• [Problem requirements]:
Nothing is to be altered; the data must be repeated exactly.

[Stored data entries]
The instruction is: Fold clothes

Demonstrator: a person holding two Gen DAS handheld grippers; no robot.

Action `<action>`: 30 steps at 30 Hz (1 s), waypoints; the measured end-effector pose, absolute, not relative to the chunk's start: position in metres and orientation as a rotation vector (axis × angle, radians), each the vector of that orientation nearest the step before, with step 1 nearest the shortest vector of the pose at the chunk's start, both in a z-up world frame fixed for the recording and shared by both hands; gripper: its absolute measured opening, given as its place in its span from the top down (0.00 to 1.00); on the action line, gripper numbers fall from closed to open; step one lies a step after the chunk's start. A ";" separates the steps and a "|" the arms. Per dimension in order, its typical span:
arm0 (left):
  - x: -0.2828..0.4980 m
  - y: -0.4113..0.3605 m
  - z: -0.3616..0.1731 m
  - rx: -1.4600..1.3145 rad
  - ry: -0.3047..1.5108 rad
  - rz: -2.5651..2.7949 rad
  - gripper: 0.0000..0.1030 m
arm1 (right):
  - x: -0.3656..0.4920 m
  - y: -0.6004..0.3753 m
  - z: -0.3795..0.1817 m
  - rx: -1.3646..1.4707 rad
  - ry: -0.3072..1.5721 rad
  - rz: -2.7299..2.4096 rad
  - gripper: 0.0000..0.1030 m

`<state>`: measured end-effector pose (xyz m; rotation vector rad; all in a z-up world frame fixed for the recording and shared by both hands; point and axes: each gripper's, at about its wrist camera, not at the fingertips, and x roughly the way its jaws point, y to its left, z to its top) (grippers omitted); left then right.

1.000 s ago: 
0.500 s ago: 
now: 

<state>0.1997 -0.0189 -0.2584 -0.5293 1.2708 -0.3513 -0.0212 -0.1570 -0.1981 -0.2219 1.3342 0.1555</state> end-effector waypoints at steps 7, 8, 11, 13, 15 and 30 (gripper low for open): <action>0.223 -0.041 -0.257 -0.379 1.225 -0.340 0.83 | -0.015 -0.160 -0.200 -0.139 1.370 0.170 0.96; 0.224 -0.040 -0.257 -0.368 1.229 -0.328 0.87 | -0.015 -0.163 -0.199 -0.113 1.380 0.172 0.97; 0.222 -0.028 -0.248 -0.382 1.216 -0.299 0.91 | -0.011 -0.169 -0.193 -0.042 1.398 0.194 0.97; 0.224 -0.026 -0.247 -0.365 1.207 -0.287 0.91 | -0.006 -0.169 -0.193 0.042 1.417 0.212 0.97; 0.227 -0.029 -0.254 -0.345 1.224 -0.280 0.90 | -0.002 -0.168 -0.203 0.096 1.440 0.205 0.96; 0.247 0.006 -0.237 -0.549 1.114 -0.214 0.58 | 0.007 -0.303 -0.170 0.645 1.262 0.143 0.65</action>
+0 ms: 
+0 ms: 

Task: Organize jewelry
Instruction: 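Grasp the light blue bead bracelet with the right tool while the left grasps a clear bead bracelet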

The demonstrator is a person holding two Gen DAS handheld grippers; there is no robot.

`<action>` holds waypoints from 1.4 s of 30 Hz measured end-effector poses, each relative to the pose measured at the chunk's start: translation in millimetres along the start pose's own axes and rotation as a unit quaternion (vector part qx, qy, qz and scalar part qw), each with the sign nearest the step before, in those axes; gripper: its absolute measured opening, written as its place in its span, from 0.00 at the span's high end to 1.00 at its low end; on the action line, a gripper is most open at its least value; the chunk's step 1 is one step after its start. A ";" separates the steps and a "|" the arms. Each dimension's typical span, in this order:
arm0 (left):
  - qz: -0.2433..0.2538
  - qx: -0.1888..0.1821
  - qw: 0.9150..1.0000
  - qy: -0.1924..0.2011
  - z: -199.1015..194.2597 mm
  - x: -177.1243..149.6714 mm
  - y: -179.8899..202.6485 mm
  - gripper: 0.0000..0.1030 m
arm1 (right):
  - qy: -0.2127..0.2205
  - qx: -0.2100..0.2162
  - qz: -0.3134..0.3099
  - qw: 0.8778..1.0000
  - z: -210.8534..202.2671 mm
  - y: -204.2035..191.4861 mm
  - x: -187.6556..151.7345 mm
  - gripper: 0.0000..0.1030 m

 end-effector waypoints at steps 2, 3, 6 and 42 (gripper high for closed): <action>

• [Solution to the exercise]:
The instruction is: Fold clothes

Demonstrator: a person holding two Gen DAS handheld grippers; no robot.

Action `<action>`: 30 steps at 30 Hz (1 s), waypoints; the measured end-effector pose, absolute, not relative to the chunk's start: position in metres and orientation as a rotation vector (axis × angle, radians), each the vector of that orientation nearest the step before, with step 1 nearest the shortest vector of the pose at the chunk's start, both in a z-up world frame fixed for the recording and shared by both hands; gripper: its absolute measured opening, given as its place in its span from the top down (0.00 to 1.00); on the action line, gripper numbers fall from closed to open; step one lies a step after the chunk's start. A ";" separates the steps and a "|" the arms. Per dimension in order, its typical span:
arm0 (left):
  - x: -0.2828..0.4980 m
  - y: -0.4113..0.3605 m
  - z: -0.3616..0.1731 m
  - rx: -1.4600..1.3145 rad
  - ry: -0.3047..1.5108 rad
  - rz: -2.5651..2.7949 rad
  - gripper: 0.0000..0.1030 m
arm1 (right):
  - x: -0.3656..0.4920 m
  - y: -0.6004..0.3753 m
  - z: -0.3795..0.1817 m
  - rx: -1.3646..1.4707 rad
  - ry: -0.3072..1.5721 rad
  - rz: -2.7299..2.4096 rad
  - gripper: 0.0000..0.1030 m

`<state>`: measured end-effector pose (xyz m; rotation vector rad; all in a z-up world frame fixed for the recording and shared by both hands; point and axes: each gripper's, at about its wrist camera, not at the fingertips, and x roughly the way its jaws point, y to its left, z to its top) (grippers omitted); left then right.

1.000 s ago: 
0.500 s ago: 
now: 

<state>0.1997 -0.0189 -0.2584 -0.5293 1.2708 -0.3513 -0.0212 -0.1570 -0.1981 -0.2219 1.3342 0.1555</state> end-effector waypoints at steps 7, 8, 11, 13, 15 and 30 (gripper low for open): <action>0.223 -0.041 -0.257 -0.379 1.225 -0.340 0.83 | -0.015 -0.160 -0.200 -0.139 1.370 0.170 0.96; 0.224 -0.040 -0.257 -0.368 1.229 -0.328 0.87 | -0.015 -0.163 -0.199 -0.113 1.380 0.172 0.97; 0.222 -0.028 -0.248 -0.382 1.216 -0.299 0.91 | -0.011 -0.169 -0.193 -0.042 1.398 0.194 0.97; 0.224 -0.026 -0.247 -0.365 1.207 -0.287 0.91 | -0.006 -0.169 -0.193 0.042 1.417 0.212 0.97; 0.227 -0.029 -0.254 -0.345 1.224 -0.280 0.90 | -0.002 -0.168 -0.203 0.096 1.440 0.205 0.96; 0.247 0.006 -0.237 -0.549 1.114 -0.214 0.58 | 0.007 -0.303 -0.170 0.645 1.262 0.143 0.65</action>
+0 ms: 
+0 ms: 

Task: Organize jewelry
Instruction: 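Grasp the light blue bead bracelet with the right tool while the left grasps a clear bead bracelet
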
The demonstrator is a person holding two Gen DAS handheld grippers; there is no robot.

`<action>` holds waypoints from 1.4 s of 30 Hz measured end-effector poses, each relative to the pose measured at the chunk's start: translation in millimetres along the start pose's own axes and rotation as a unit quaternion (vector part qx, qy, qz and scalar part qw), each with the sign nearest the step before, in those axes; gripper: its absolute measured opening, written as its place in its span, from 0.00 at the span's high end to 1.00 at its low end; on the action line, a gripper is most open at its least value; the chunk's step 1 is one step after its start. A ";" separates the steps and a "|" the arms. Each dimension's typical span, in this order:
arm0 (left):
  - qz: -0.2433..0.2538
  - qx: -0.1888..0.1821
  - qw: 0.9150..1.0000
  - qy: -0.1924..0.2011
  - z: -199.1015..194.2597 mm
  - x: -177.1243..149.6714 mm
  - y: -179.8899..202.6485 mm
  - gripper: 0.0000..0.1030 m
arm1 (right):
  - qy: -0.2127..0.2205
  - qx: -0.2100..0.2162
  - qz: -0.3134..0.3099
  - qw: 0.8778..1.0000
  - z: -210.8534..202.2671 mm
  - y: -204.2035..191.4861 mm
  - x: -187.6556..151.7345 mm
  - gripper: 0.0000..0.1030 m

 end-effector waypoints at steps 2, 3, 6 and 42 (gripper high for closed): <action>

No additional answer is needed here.